**EXERCISE DIRECTIONS**
Whenever a line in this data holds the word "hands", report that line in full.

Records drawn from a dataset
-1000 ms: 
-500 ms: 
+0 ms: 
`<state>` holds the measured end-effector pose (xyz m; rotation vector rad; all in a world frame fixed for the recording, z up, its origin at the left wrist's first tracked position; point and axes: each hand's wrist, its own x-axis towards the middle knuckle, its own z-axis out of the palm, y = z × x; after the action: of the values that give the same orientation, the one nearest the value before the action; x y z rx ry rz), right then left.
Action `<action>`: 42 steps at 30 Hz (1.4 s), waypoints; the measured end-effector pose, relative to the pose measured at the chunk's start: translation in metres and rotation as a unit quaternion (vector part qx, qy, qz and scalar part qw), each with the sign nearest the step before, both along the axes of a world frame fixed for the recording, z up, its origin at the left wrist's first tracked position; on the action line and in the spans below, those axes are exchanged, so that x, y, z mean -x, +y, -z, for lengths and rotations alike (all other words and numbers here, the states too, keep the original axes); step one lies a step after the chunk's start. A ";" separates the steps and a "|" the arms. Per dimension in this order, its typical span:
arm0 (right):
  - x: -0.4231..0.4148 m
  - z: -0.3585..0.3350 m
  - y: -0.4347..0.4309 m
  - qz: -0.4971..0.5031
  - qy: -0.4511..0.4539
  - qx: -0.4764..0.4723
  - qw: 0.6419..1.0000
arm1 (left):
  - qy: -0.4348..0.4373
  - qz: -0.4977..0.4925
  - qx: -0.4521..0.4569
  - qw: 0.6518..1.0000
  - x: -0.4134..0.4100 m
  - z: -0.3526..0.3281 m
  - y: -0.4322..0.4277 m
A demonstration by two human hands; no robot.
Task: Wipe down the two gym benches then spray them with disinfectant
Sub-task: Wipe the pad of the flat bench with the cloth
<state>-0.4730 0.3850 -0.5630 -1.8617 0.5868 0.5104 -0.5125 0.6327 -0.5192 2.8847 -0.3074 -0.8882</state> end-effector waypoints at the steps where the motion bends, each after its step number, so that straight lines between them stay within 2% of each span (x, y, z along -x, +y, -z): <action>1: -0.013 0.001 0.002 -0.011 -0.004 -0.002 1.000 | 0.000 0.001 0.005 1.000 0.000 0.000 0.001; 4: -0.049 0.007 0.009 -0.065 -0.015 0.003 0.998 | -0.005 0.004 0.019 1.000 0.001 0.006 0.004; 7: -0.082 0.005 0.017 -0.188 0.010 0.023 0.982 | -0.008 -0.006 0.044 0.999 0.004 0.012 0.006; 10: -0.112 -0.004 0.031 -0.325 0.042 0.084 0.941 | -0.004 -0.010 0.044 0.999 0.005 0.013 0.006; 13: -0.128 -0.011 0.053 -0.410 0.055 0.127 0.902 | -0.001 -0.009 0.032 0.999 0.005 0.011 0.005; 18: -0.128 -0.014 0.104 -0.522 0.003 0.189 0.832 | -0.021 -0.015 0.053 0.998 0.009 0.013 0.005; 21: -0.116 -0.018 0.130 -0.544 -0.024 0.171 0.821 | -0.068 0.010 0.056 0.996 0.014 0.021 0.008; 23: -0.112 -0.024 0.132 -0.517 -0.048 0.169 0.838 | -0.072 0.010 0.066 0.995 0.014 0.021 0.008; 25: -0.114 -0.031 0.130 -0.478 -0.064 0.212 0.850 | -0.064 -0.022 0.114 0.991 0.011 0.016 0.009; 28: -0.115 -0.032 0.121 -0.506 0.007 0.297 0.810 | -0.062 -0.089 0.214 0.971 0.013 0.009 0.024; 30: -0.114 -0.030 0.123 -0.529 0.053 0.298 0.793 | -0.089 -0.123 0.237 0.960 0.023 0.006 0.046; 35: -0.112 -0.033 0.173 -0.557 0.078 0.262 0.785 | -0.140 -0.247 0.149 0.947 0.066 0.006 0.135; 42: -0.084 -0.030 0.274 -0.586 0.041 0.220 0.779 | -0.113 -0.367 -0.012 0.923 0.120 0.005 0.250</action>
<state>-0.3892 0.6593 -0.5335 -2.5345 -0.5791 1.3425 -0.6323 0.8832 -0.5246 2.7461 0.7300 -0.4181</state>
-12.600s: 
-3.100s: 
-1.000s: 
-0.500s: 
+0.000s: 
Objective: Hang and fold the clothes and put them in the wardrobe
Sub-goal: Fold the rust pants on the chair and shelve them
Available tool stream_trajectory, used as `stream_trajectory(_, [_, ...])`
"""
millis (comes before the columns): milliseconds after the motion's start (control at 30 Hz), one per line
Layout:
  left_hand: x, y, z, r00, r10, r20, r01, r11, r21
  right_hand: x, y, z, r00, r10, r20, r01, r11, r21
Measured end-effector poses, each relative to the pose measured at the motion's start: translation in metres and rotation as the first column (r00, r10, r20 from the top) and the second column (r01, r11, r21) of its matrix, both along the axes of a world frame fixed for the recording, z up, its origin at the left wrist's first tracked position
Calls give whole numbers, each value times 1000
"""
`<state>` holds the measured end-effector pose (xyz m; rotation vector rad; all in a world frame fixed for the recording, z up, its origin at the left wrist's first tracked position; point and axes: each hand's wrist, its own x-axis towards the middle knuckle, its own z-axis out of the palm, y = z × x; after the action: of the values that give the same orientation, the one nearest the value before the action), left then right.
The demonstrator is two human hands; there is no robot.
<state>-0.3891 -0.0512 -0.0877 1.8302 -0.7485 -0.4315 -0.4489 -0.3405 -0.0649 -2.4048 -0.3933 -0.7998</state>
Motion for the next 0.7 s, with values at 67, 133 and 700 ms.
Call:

**FINAL ANSWER**
A demonstration by two human hands; no robot.
The demonstrator is two human hands; there is no robot.

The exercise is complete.